◆ TASK DETAILS
The lines to copy from the data below are those that hold the string "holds".

--- START ---

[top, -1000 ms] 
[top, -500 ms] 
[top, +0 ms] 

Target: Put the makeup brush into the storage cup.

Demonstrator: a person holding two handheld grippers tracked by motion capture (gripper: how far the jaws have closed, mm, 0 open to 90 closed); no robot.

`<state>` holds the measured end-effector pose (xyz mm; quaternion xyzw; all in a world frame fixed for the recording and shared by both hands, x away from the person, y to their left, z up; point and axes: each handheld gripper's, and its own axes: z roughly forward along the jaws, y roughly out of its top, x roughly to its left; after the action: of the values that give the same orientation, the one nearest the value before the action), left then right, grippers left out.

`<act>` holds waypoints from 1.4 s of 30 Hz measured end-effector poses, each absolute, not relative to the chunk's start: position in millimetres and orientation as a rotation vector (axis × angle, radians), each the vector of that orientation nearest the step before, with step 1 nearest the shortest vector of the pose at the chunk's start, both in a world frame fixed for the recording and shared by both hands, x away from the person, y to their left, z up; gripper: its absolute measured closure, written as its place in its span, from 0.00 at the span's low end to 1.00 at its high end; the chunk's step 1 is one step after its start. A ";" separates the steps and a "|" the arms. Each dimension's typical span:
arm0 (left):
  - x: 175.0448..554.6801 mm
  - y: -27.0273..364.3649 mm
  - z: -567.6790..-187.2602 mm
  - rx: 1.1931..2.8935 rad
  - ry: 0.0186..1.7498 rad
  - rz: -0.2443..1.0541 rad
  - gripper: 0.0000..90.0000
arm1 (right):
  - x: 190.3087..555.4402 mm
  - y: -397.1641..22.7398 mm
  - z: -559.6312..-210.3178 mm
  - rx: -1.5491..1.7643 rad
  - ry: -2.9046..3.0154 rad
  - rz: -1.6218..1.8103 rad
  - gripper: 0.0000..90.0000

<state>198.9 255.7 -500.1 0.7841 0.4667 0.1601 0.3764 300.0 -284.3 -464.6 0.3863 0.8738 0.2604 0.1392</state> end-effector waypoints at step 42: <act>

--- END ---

◆ WORKED SOLUTION
`<state>` holds the measured end-effector pose (xyz mm; quaternion xyzw; all in a world frame fixed for the recording and shared by both hands, x away from the person, y to their left, z up; point and axes: each handheld gripper's, and its own axes: z roughly forward along the jaws, y roughly out of its top, x roughly to its left; after the action: of the values that give the same orientation, the one nearest the value before the action), left then right, grippers left out.
`<act>` holds waypoints from 1.4 s of 30 Hz measured end-effector poses, each absolute, not relative to the chunk's start: position in millimetres and orientation as a rotation vector (axis × angle, radians), each the vector of that orientation nearest the step before, with step 1 nearest the shortest vector of the pose at the chunk's start, both in a world frame fixed for the recording and shared by both hands, x away from the person, y to their left, z up; gripper: its absolute measured closure, written as its place in its span, from 0.00 at the span's low end to 1.00 at its high end; the chunk's step 1 is one step after its start. A ";" separates the steps and a "|" the arms. Each dimension's typical span:

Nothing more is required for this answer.